Reproduce exactly, and only, the lines of the material below running from the line bearing "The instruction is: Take" through the line bearing "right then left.". Leave any pictures out.

THE RECORDS START

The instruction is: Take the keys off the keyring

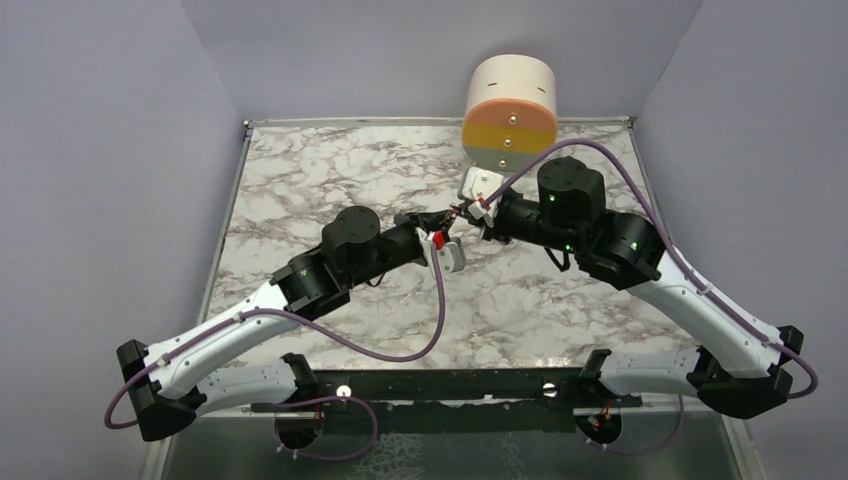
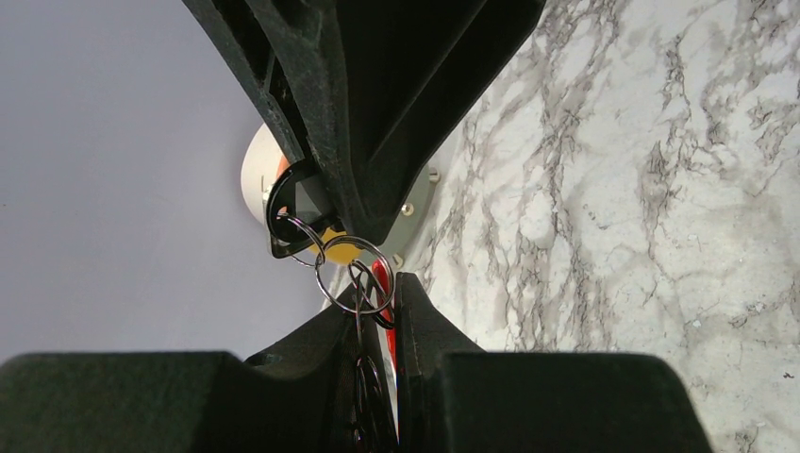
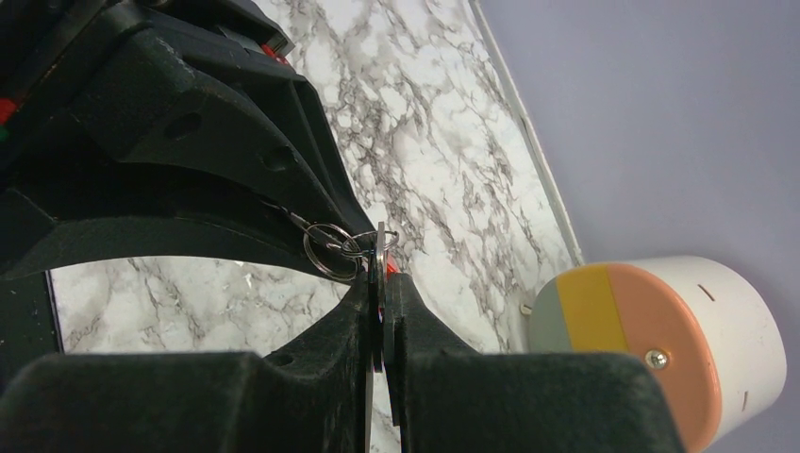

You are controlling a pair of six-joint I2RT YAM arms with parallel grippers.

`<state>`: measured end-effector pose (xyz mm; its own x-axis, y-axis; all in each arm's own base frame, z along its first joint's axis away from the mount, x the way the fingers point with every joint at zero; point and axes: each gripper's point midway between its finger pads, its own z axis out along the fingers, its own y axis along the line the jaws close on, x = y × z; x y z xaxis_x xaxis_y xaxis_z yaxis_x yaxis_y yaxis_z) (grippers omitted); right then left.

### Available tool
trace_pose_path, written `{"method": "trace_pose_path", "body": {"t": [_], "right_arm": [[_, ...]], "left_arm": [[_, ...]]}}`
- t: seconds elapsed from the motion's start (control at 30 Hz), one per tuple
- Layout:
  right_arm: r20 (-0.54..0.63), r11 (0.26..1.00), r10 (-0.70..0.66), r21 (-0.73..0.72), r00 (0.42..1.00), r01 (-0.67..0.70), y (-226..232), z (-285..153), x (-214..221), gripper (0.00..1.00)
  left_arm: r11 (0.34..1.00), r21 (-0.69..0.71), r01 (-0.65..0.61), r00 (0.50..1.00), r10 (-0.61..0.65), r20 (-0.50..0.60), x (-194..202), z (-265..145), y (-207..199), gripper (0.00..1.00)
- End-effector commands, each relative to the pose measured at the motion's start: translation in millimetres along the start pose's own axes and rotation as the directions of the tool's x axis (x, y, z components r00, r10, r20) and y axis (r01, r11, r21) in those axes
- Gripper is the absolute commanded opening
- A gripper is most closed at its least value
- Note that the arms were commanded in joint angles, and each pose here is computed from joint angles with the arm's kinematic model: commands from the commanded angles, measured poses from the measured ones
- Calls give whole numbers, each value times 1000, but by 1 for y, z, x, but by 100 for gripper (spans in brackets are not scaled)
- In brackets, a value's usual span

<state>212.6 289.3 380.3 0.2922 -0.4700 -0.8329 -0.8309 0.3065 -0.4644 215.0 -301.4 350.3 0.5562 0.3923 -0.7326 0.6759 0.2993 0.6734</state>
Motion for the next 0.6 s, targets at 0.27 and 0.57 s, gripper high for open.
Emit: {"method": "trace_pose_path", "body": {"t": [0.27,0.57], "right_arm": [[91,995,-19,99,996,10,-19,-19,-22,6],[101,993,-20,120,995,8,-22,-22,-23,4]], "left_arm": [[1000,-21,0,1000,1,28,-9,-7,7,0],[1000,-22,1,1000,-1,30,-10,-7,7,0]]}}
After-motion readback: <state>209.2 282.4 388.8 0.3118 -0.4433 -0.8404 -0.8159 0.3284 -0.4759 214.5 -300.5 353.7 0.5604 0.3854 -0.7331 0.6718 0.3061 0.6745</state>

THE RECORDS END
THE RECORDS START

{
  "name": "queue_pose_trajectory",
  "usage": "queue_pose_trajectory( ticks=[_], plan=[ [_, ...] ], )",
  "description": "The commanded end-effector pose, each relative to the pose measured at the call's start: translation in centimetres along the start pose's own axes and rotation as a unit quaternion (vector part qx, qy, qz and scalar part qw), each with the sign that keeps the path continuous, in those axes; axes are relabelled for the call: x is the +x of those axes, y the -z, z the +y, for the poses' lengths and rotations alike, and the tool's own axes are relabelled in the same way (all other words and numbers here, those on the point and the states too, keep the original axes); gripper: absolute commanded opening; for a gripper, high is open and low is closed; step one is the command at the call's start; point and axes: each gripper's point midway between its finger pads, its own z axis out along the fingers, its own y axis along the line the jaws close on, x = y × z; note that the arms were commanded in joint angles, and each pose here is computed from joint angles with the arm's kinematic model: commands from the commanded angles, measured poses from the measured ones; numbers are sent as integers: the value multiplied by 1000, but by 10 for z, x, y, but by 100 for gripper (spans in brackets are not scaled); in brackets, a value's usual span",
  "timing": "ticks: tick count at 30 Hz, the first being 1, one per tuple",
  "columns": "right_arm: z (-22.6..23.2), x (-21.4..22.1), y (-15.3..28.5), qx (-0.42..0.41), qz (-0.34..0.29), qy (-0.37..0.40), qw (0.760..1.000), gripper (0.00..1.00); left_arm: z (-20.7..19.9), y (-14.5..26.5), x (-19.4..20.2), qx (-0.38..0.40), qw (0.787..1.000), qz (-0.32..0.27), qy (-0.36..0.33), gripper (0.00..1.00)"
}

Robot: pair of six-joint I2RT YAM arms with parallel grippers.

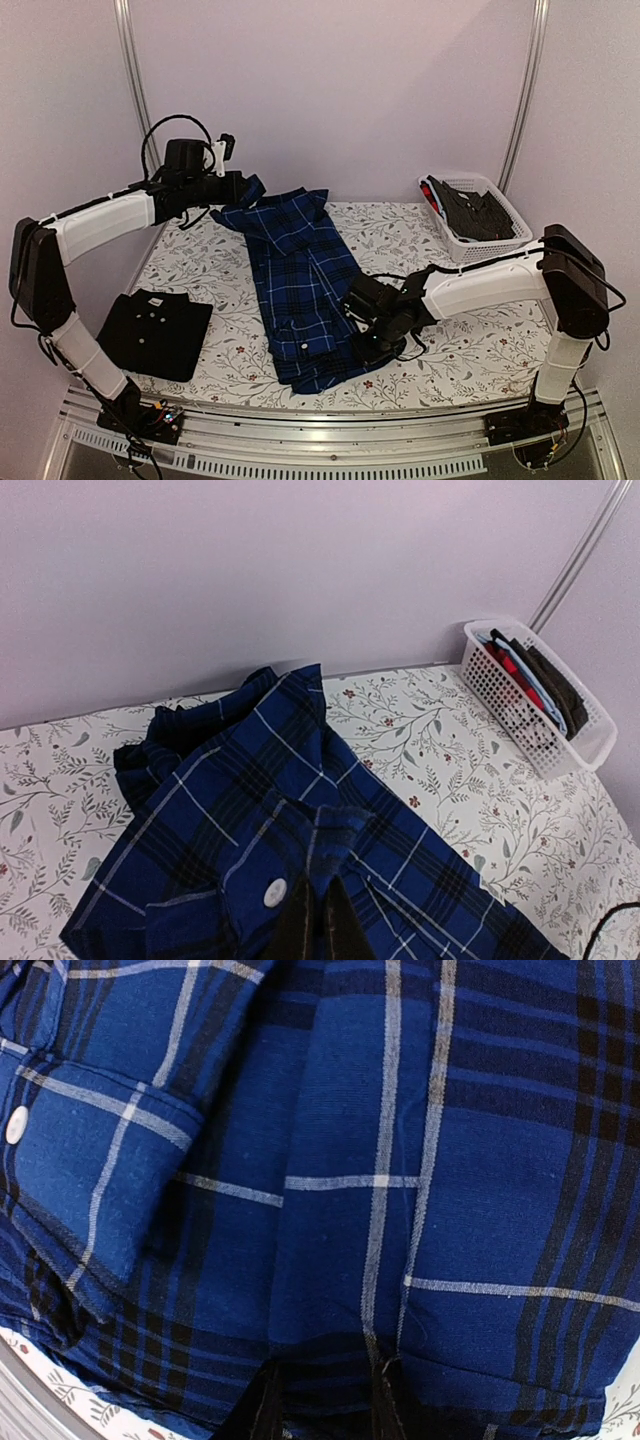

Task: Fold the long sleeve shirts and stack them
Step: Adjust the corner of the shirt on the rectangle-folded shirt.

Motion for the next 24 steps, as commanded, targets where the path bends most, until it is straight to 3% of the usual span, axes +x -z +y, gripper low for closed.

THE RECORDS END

COMPLETED EXERCISE
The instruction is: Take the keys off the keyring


You are controlling a pair of six-joint I2RT YAM arms with parallel grippers.

`<state>`: measured end-effector pose (xyz mm; its own x-axis, y-axis; all in each arm's own base frame, z along its first joint's axis away from the mount, x the way the fingers point with every joint at zero; point and axes: each gripper's point midway between its finger pads, its own z axis out along the fingers, its own y axis along the line the jaws close on, x = y × z; x y z xaxis_x xaxis_y xaxis_z yaxis_x yaxis_y yaxis_z) (grippers omitted); right then left.

The output requires no further additions.